Home infusion is an option for many long-term treatments. To qualify under Medicare, you need to be under a physician’s care with a documented treatment plan, and the drug must be administered through a pump classified as durable medical equipment. The infusion also needs to run for at least 15 minutes. Home infusion covers a range of therapies including IV antibiotics, parenteral nutrition, and certain biologics. It doesn’t cover things like insulin pumps or medications you can give yourself without professional support.

How Infusions Are Delivered

The access point for your infusion depends on what’s being given and for how long. A standard peripheral IV, the small catheter placed in a vein in your hand or forearm, works for short-term treatments and many one-time infusions. If you need treatment over weeks or months, your care team may place a PICC line, a longer catheter threaded through a vein in your arm up to a large vein near your heart. PICC lines and similar central lines can stay in place for extended periods, reducing the need for repeated needle sticks and allowing delivery of medications that would irritate smaller veins.

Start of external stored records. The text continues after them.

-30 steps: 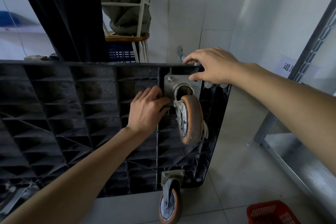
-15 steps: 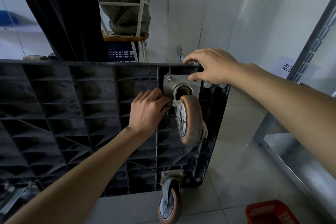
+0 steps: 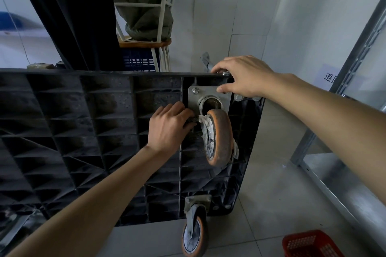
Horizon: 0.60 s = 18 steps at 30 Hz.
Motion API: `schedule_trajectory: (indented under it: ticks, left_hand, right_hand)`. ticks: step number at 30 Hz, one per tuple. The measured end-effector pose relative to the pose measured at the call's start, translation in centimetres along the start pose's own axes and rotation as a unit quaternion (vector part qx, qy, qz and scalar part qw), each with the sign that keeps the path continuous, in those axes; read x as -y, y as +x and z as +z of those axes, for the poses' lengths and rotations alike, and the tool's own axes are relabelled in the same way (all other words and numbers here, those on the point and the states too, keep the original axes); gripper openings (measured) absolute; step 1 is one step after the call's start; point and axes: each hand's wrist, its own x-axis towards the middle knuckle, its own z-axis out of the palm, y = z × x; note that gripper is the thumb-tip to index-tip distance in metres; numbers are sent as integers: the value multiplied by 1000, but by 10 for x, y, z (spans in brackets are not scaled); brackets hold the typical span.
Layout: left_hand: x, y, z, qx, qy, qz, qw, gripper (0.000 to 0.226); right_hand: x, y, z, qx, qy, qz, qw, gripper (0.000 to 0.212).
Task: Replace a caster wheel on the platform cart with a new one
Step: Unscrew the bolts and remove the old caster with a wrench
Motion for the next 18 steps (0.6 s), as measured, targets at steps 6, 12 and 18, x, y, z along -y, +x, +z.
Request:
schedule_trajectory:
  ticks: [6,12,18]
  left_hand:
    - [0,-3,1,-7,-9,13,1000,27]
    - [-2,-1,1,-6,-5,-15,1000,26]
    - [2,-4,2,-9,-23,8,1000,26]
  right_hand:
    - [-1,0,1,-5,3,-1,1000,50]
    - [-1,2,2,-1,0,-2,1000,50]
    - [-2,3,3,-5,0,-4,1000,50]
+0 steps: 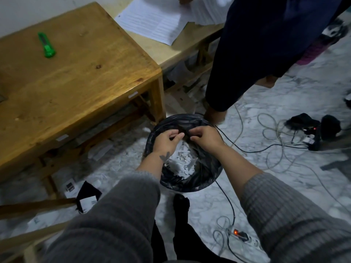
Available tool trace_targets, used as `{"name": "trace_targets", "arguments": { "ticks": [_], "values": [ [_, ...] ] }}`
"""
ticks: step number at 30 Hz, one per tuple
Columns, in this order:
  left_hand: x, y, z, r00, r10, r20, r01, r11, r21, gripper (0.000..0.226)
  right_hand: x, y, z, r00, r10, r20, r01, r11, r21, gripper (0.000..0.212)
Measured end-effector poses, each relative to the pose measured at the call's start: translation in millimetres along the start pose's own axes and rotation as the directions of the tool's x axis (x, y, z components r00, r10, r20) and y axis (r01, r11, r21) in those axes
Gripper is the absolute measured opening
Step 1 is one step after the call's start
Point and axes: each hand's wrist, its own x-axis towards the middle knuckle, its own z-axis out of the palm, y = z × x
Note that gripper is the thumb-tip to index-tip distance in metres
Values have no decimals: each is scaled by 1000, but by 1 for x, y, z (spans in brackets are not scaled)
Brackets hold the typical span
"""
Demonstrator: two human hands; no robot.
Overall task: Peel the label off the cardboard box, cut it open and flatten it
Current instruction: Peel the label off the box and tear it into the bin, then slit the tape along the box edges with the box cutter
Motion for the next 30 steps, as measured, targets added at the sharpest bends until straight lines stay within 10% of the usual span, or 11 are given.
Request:
{"name": "trace_targets", "arguments": {
  "ticks": [10, 30],
  "values": [
    [-1, 23, -42, 999, 22, 46, -31, 976, 216, 31, 8, -41, -11, 992, -14, 123, 35, 986, -164, 33],
    [-3, 37, -340, 881, 14, -473, 57, 989, 135, 26, 72, -355, 27, 864, -442, 242, 499, 816, -291, 29]
  ]
}}
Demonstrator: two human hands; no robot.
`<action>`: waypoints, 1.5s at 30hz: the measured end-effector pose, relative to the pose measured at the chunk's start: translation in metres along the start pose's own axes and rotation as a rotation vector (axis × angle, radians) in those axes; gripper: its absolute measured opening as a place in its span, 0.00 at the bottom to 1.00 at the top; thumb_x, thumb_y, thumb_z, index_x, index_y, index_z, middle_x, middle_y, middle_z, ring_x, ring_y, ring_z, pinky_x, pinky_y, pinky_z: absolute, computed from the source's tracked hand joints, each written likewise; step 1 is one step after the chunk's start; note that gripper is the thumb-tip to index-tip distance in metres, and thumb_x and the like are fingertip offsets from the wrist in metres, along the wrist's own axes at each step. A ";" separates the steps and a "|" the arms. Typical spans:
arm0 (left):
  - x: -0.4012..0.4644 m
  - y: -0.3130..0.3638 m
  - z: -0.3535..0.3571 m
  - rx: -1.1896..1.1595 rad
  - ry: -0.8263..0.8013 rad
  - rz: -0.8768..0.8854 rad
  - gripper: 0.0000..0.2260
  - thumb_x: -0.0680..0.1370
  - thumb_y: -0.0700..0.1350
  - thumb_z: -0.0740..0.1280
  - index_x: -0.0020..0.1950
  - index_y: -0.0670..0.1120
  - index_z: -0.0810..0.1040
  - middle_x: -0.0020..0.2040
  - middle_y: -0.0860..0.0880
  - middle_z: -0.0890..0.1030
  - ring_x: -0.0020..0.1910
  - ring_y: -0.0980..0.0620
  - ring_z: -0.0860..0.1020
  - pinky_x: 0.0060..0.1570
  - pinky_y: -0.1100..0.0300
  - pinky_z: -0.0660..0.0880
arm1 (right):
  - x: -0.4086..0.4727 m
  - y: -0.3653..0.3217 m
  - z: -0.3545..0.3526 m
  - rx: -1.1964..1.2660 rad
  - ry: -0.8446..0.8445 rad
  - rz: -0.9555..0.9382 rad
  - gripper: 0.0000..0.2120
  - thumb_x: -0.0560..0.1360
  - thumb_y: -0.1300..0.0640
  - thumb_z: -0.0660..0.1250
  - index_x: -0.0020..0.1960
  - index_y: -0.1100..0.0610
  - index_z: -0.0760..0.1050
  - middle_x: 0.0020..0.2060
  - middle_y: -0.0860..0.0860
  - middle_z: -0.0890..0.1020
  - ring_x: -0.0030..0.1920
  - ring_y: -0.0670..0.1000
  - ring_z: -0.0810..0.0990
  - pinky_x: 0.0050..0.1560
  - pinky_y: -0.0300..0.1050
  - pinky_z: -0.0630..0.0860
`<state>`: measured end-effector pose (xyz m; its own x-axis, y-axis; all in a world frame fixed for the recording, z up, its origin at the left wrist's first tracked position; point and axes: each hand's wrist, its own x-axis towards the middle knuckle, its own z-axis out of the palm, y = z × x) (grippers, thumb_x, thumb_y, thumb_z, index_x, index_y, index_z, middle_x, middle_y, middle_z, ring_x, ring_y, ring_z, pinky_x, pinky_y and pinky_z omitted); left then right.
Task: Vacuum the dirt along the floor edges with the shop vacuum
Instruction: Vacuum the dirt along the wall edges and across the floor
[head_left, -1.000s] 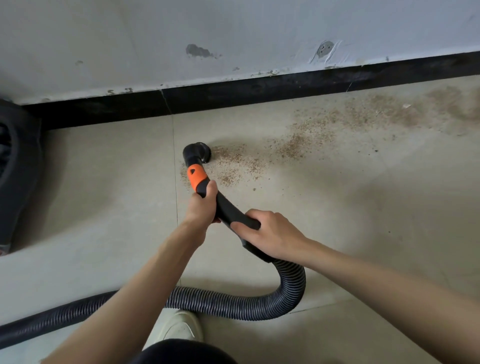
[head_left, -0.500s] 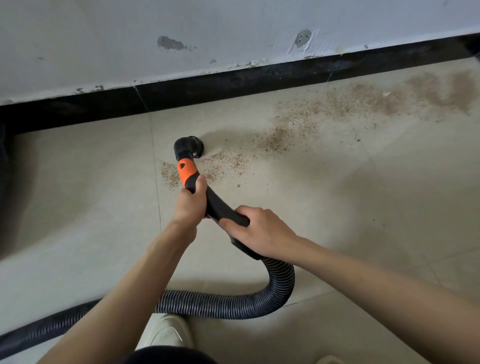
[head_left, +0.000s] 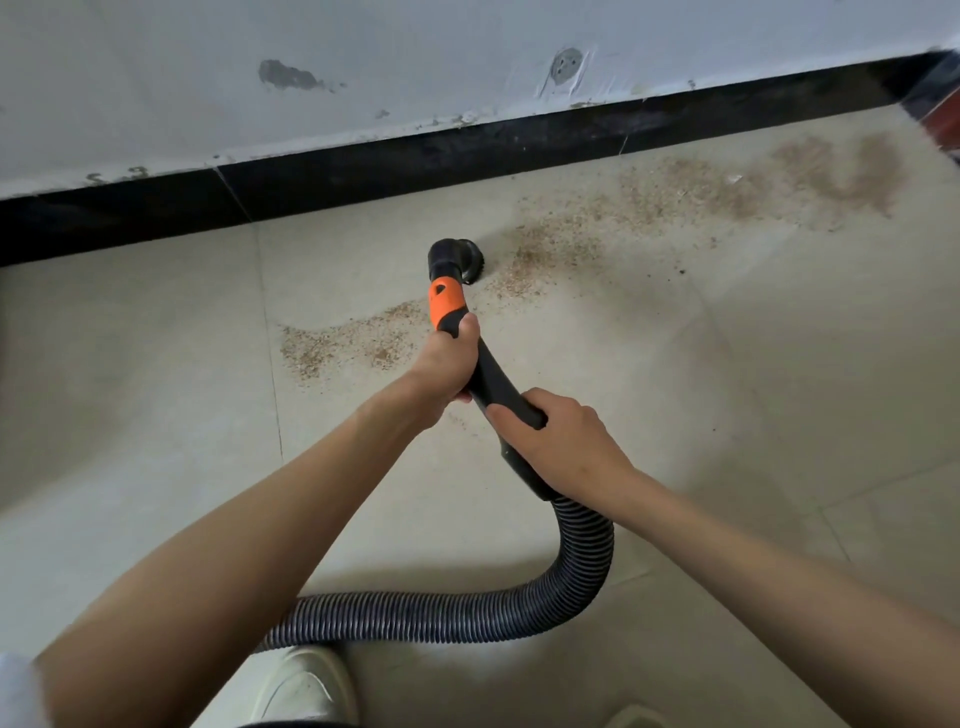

What Side Effects to Expect

Most infusion reactions are mild. Chills, fever, nausea, headache, skin rash, and itching are the most common. These tend to happen during or shortly after the infusion and often improve on their own or with simple interventions like slowing the drip rate. More serious reactions can include a rapid heart rate, a drop in blood pressure, and shortness of breath, which is why many infusion centers monitor you for a period after treatment ends. The risk of a reaction is highest during the first few sessions with a new medication and generally decreases over time as your body adjusts.